Waylon who gave up his seat to the Big Bopper on the plane that would crash, killing Holly and Ritchie Valens as well. By the early- to mid- '60s, Waylon was headlining a club called JD's in Phoenix, putting out a sound that combined his "chicken-picken" Telecaster guitar style, with his rough-edged, soulful vocals and an eclectic repertoire that often borrowed from rock and rockabilly.

This combination was as popular as it was groundbreaking "We got long-haired people, lawyers, doctors, and all the cowboys," he says. Word got around, and after a short stint at Herb Alpert's A&M Records, he was signed to RCA by Chet Atkins.

By 1968, he had hit the top five with "Only Daddy That'll Walk the Line" and "Walk On Out Of My Mind," and a year later he won a Grammy for a version of "MacArthur Park." He also recorded with the Kimberleys, and recorded several songs for the soundtrack album of "Ned Kelly," a feature film starring Mick Jagger.

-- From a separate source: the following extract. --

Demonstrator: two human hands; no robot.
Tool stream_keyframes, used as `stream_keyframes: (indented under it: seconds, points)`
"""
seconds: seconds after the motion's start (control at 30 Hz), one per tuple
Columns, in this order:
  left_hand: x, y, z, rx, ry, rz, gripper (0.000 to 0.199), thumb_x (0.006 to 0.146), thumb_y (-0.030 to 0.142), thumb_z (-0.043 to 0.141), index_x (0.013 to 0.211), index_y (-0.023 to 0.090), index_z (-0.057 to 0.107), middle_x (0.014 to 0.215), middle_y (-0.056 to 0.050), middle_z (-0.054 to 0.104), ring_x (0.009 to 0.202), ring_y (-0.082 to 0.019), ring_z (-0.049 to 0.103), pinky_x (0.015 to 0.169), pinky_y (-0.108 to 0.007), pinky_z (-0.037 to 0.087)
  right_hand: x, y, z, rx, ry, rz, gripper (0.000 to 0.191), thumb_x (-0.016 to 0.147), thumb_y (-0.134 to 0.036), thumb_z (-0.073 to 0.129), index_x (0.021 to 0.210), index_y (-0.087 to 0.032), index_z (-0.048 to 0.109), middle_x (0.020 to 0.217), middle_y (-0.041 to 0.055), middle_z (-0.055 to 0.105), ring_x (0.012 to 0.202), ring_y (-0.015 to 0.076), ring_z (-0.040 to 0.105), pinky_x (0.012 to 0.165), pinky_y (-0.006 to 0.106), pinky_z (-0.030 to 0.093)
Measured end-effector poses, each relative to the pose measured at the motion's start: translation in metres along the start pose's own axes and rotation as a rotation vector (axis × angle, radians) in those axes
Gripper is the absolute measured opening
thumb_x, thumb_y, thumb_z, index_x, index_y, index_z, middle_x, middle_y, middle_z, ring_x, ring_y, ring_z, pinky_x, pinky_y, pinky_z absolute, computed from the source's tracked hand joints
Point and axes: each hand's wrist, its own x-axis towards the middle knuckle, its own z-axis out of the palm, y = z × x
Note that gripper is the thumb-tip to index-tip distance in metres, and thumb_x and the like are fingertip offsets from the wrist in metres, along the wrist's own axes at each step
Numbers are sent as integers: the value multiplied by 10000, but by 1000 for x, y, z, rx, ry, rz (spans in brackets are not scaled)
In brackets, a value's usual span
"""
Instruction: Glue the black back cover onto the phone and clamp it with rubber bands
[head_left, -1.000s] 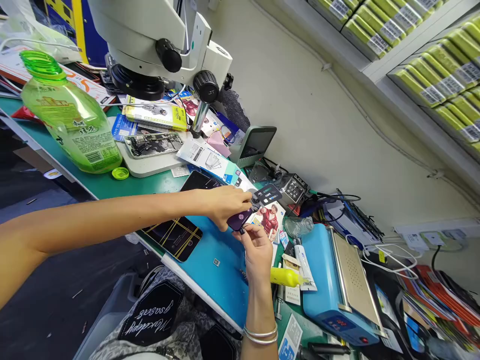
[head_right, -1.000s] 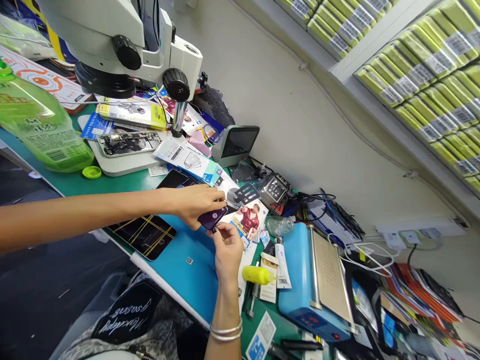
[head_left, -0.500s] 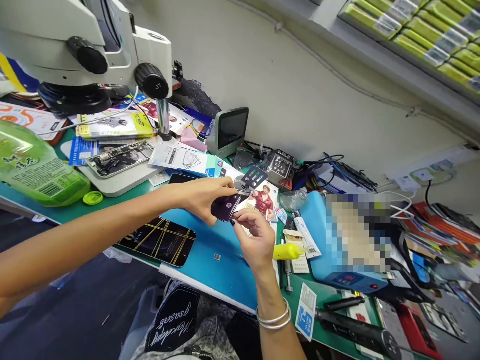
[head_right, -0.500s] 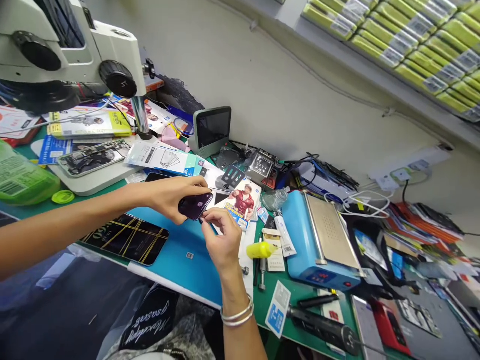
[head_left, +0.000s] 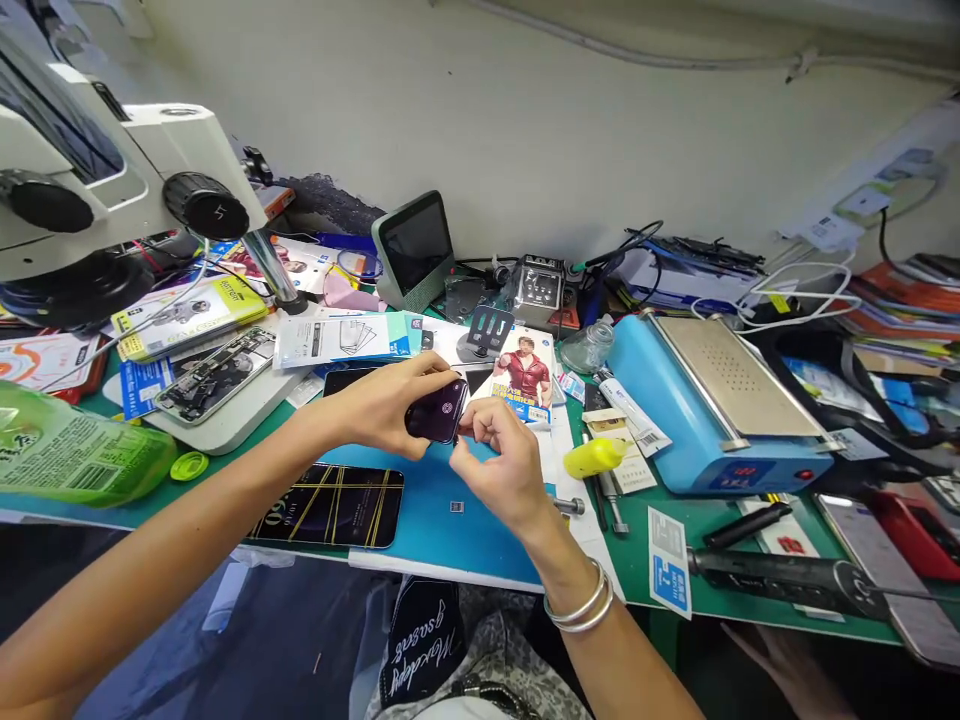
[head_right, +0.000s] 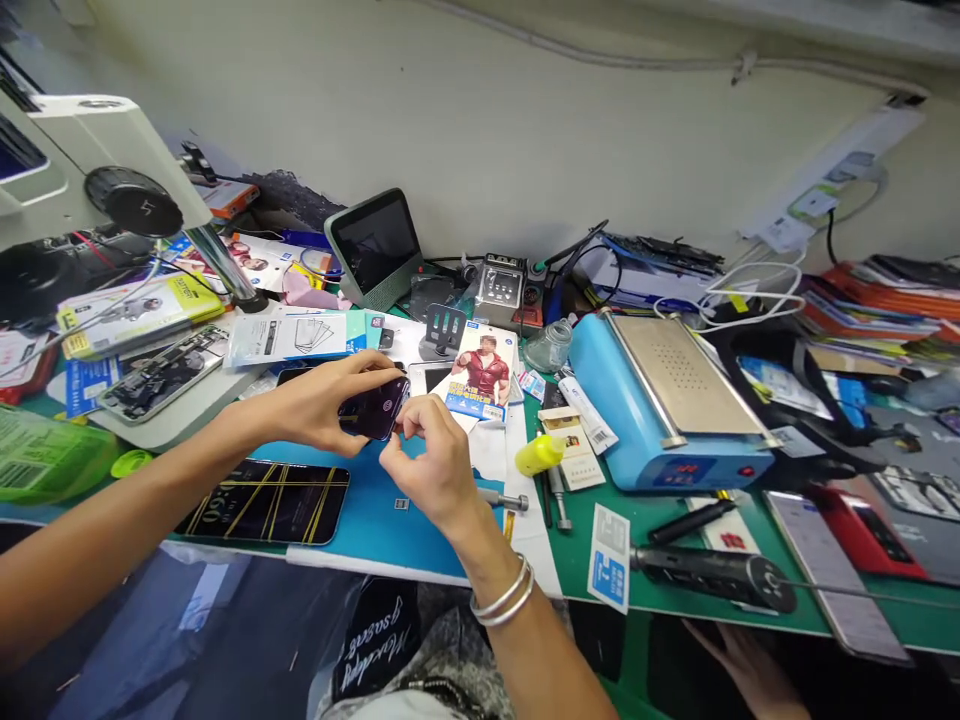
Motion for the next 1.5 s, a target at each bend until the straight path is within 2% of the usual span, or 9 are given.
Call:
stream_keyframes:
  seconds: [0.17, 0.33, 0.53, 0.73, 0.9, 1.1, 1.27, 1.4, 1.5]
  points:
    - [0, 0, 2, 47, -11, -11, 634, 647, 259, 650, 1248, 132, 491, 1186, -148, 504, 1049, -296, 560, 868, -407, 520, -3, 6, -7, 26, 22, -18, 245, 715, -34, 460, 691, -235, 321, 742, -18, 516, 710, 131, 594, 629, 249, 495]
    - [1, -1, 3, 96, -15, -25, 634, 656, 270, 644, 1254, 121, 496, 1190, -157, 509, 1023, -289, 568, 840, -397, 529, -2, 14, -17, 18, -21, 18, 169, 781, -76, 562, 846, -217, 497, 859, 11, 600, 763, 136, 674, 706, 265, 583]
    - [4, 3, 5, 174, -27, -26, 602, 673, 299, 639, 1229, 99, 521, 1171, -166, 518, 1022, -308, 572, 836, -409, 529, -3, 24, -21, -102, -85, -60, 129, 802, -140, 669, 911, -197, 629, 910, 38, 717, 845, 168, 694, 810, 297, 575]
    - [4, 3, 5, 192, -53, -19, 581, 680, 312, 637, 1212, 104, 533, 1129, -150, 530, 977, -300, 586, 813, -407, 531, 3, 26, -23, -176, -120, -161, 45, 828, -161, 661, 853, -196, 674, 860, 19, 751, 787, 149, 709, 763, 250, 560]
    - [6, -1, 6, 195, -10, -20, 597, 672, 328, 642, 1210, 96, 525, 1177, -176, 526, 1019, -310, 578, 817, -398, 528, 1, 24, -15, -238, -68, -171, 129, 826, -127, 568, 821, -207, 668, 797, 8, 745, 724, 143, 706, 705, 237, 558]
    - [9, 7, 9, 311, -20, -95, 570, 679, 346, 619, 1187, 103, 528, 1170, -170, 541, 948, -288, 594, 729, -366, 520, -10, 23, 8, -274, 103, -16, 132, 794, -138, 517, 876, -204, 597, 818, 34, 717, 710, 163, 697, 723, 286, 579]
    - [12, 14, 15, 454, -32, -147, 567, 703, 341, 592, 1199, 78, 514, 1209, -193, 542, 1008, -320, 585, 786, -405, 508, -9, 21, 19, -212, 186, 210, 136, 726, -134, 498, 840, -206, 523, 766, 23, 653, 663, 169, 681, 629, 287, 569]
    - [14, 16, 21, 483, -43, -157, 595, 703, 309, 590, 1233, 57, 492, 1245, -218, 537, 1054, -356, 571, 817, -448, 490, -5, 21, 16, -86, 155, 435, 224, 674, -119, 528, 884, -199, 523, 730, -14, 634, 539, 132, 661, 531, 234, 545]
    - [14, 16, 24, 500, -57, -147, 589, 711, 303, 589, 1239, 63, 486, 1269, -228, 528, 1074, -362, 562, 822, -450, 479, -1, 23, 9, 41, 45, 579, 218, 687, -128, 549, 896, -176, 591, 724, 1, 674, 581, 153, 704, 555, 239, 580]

Still, the Nashville "system," in which producers often stamped their own ideas and formulas onto artists, was something Waylon was struggling against mightily.

"Every business has its system that works for 80 percent of the people who are in it," he says, "but there's always that other 20 percent who just don't fit in. That's what happened to me, and it happened to Johnny Cash, and it happened to Willie Nelson. We just couldn't do it the way it was set up. It wasn't until I started producing my own records and using my own musicians and working with people who understood what I was about that I first started having any real success."

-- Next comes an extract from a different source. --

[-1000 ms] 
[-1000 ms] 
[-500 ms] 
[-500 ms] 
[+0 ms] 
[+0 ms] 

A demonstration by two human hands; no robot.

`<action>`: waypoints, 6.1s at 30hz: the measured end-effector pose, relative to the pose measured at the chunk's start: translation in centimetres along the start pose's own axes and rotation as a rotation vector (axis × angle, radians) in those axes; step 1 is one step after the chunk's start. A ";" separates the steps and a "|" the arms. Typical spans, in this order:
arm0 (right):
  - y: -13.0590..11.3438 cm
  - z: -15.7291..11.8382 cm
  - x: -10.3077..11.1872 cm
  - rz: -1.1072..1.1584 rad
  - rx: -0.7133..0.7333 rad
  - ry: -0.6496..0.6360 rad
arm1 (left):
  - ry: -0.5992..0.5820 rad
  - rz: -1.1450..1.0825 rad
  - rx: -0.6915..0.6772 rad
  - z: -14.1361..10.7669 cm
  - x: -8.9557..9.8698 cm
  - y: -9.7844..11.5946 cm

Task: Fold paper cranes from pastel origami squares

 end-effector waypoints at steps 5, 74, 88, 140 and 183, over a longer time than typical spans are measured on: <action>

When it came, though, it came hard and heavy. Albums like 1973's "Lonesome, On'ry and Mean" and 1974's "This Time," which he co-produced with Willie Nelson, caught the attention of critics outside of country circles and reasserted him as one of the genre's truly innovative stylists. He also teamed up with Nelson for the first of the Fourth of July picnics in Texas that solidified the demographic mix that would turn into country's modern audience.

In 1975, Waylon was named the Country Music Association's Male Vocalist of the Year, and in 1976, he helped found a movement that would change the face of country.

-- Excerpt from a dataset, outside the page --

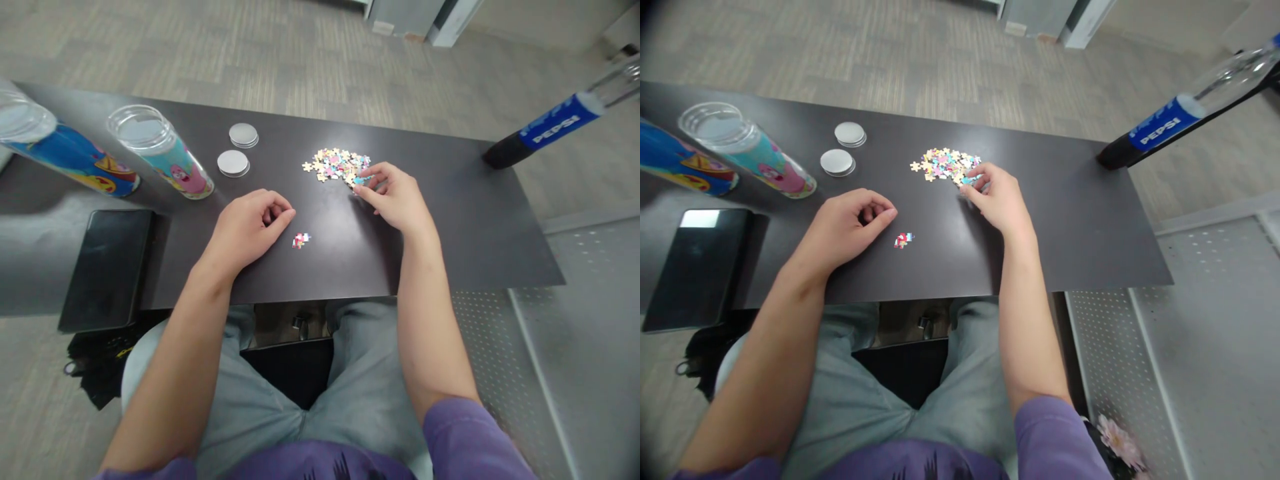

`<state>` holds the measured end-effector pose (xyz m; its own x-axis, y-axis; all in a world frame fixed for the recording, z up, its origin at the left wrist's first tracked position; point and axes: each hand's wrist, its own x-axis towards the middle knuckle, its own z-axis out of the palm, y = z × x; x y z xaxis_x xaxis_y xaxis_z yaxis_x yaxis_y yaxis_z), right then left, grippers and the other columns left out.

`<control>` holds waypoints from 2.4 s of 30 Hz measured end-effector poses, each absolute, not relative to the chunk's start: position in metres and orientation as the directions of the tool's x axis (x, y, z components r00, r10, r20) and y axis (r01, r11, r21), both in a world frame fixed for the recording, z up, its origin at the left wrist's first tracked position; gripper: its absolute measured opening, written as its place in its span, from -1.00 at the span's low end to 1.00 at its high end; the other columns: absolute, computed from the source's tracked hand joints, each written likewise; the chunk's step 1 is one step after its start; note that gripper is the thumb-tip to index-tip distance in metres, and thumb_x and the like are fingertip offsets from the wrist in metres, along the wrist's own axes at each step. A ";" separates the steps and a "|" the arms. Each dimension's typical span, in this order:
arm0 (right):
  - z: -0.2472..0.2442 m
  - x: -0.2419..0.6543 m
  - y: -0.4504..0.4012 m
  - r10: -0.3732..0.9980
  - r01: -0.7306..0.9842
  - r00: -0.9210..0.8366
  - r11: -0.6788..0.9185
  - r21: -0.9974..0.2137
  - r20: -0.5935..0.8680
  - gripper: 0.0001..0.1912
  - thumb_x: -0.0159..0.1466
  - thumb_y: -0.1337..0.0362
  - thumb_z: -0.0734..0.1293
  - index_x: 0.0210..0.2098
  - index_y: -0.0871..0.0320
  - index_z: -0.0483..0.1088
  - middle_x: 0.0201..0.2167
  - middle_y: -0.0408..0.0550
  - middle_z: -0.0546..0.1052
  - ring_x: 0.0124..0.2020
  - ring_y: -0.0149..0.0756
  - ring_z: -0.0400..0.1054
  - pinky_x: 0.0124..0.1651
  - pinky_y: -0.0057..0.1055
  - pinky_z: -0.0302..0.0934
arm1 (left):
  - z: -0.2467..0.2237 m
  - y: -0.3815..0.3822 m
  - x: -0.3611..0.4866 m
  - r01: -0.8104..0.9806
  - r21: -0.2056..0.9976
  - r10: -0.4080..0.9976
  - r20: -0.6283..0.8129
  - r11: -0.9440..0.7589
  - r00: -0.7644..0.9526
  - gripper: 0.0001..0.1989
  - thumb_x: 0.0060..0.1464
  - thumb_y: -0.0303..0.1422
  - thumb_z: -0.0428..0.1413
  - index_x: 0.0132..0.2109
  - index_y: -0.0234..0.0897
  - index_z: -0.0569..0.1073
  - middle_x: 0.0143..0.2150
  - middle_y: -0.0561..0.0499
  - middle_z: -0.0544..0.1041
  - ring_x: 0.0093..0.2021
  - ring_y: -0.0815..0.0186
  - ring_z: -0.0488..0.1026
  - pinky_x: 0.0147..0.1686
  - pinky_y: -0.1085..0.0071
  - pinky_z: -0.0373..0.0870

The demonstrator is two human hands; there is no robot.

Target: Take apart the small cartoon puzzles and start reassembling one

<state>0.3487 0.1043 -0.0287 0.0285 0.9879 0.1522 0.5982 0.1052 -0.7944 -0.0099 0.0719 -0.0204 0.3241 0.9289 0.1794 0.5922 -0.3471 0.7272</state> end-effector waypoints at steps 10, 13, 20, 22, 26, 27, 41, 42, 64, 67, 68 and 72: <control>-0.031 0.331 0.113 0.964 0.813 -0.033 0.179 -0.554 0.262 -0.79 0.47 0.21 0.61 0.09 -0.08 0.74 -0.02 0.10 0.69 0.05 0.18 0.62 0.45 0.29 0.52 | -0.020 0.071 -0.010 0.593 0.719 0.922 0.179 -0.361 0.344 -0.81 0.47 -0.11 0.35 -0.10 -0.04 0.77 -0.18 -0.05 0.75 -0.24 0.08 0.57 -0.15 0.10 0.46; -0.032 0.330 0.113 0.963 0.816 -0.033 0.180 -0.549 0.266 -0.74 0.45 0.22 0.63 0.12 -0.09 0.72 0.03 0.11 0.69 0.12 0.21 0.62 0.48 0.30 0.52 | -0.019 0.072 -0.009 0.597 0.713 0.919 0.178 -0.368 0.353 -0.81 0.48 -0.09 0.35 -0.09 -0.04 0.76 -0.18 -0.05 0.76 -0.25 0.08 0.55 -0.17 0.10 0.45; -0.032 0.327 0.114 0.959 0.817 -0.075 0.216 -0.534 0.273 -0.71 0.51 0.26 0.58 0.19 -0.10 0.76 0.07 0.10 0.66 0.09 0.18 0.62 0.44 0.29 0.57 | -0.020 0.072 -0.009 0.612 0.701 0.922 0.182 -0.366 0.343 -0.83 0.46 -0.12 0.36 -0.09 -0.04 0.79 -0.18 -0.05 0.75 -0.24 0.08 0.56 -0.17 0.10 0.45; -0.032 0.326 0.115 0.957 0.815 -0.091 0.231 -0.531 0.276 -0.67 0.52 0.28 0.56 0.23 -0.10 0.76 0.10 0.10 0.64 0.09 0.16 0.63 0.38 0.23 0.61 | -0.020 0.071 -0.009 0.613 0.701 0.922 0.179 -0.365 0.343 -0.84 0.46 -0.13 0.37 -0.09 -0.04 0.79 -0.18 -0.04 0.75 -0.25 0.09 0.57 -0.16 0.10 0.44; -0.032 0.326 0.115 0.953 0.812 -0.129 0.261 -0.523 0.275 -0.68 0.53 0.31 0.55 0.22 -0.09 0.78 0.14 0.11 0.61 0.14 0.17 0.62 0.44 0.25 0.58 | -0.021 0.071 -0.009 0.609 0.707 0.922 0.173 -0.360 0.345 -0.85 0.47 -0.15 0.36 -0.08 -0.04 0.79 -0.17 -0.04 0.74 -0.24 0.09 0.57 -0.16 0.10 0.43; -0.032 0.326 0.116 0.953 0.810 -0.130 0.260 -0.525 0.272 -0.70 0.53 0.31 0.55 0.20 -0.08 0.79 0.14 0.11 0.61 0.12 0.16 0.62 0.46 0.27 0.57 | -0.021 0.071 -0.009 0.609 0.707 0.923 0.173 -0.360 0.345 -0.85 0.47 -0.15 0.36 -0.08 -0.04 0.79 -0.17 -0.04 0.74 -0.23 0.08 0.58 -0.16 0.10 0.43; -0.029 0.327 0.118 0.970 0.770 -0.058 0.195 -0.608 0.238 -0.87 0.40 0.35 0.61 -0.11 -0.01 0.69 0.08 0.11 0.62 0.00 0.04 0.59 0.34 0.12 0.58 | -0.021 0.071 -0.008 0.607 0.712 0.923 0.161 -0.353 0.349 -0.83 0.48 -0.15 0.34 -0.08 -0.06 0.78 -0.15 -0.04 0.75 -0.22 0.09 0.57 -0.14 0.11 0.41; -0.028 0.327 0.118 0.970 0.765 -0.053 0.192 -0.615 0.236 -0.85 0.38 0.37 0.61 -0.13 -0.01 0.68 0.06 0.09 0.62 -0.03 0.01 0.58 0.32 0.09 0.57 | -0.020 0.071 -0.008 0.610 0.711 0.924 0.157 -0.351 0.349 -0.83 0.48 -0.15 0.34 -0.08 -0.06 0.78 -0.14 -0.04 0.75 -0.22 0.09 0.57 -0.13 0.11 0.41; 0.000 0.287 0.072 0.814 0.378 -0.520 0.493 -0.784 0.261 -0.84 0.45 0.27 0.60 0.01 -0.04 0.80 0.09 -0.01 0.87 -0.15 -0.07 0.69 -0.07 -0.09 0.56 | -0.024 0.071 -0.006 0.584 0.724 0.926 0.221 -0.367 0.307 -0.83 0.53 -0.24 0.30 -0.05 -0.13 0.79 -0.17 -0.03 0.71 -0.21 0.13 0.58 -0.15 0.17 0.38; 0.009 0.312 0.078 0.898 0.470 -0.351 0.415 -0.779 0.267 -0.86 0.44 0.31 0.65 -0.04 -0.03 0.77 0.07 0.05 0.84 -0.17 -0.04 0.60 0.00 0.00 0.56 | -0.023 0.072 -0.007 0.576 0.724 0.915 0.206 -0.380 0.346 -0.85 0.49 -0.19 0.38 -0.05 -0.11 0.82 -0.18 -0.02 0.70 -0.26 0.15 0.51 -0.16 0.16 0.39; 0.011 0.321 0.082 0.921 0.503 -0.280 0.381 -0.776 0.271 -0.87 0.43 0.31 0.65 -0.06 -0.04 0.76 0.03 0.04 0.84 -0.18 -0.05 0.58 0.03 0.01 0.56 | -0.023 0.072 -0.008 0.576 0.718 0.910 0.206 -0.391 0.361 -0.85 0.48 -0.18 0.41 -0.05 -0.10 0.84 -0.17 -0.02 0.71 -0.27 0.15 0.51 -0.15 0.15 0.40; 0.009 0.352 0.096 0.969 0.675 -0.043 0.207 -0.708 0.242 -0.81 0.34 0.36 0.60 -0.08 -0.02 0.73 -0.04 0.02 0.83 -0.21 -0.06 0.59 0.07 0.01 0.59 | -0.023 0.072 -0.010 0.593 0.695 0.901 0.200 -0.407 0.384 -0.89 0.39 -0.19 0.48 -0.04 -0.06 0.87 -0.12 -0.02 0.73 -0.24 0.14 0.53 -0.12 0.15 0.41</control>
<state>0.3520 0.0959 0.0086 -0.0431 0.9693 0.2421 0.6752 0.2069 -0.7081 -0.0096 0.0723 -0.0226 0.3842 0.9014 0.1998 0.5927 -0.4067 0.6951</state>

In that year, Waylon, Willie, Jessi Colter (who married Waylon in 1969) and Tompall Glaser teamed up for "Wanted: The Outlaws" that became the first platinum (one million units) album ever recorded in Nashville. It also helped Waylon and Willie sweep that year's CMA Awards, winning Best Album, Best Single and Best Vocal Duo (for "Good Hearted Woman").

This period found Waylon hitting Billboard's Number One singles spot with song after song, from 1974's "This Time" through "Are You Sure Hank Done It This Way," "Luckenbach, Texas," "Wurlitzer Prize," "I've Always Been Crazy," "Amanda," "Ain't Living Long Like This," and "Just to Satisfy You," among other. In 1978, he won his second Grammy for Best Country Vocal Performance by a Duo or Group for "Mamas, Don't Let Your Babies Grow Up To Be Cowboy," with Willie Nelson.

His albums were great chart and sales successes as well, with eight consecutive LP's going gold (there have been 13 altogether). "Ol' Waylon," released in 1977 became the first country album by a solo artists to go platinum, and Greatest Hits, two years later, entered uncharted territory by going quadruple platinum.

His contributions to the country music industry he helped shape continue unabated. The man who has done so much to define the edge and the attitudes that are part of the parameters of country music today, remains one of the true GIANTS of this business.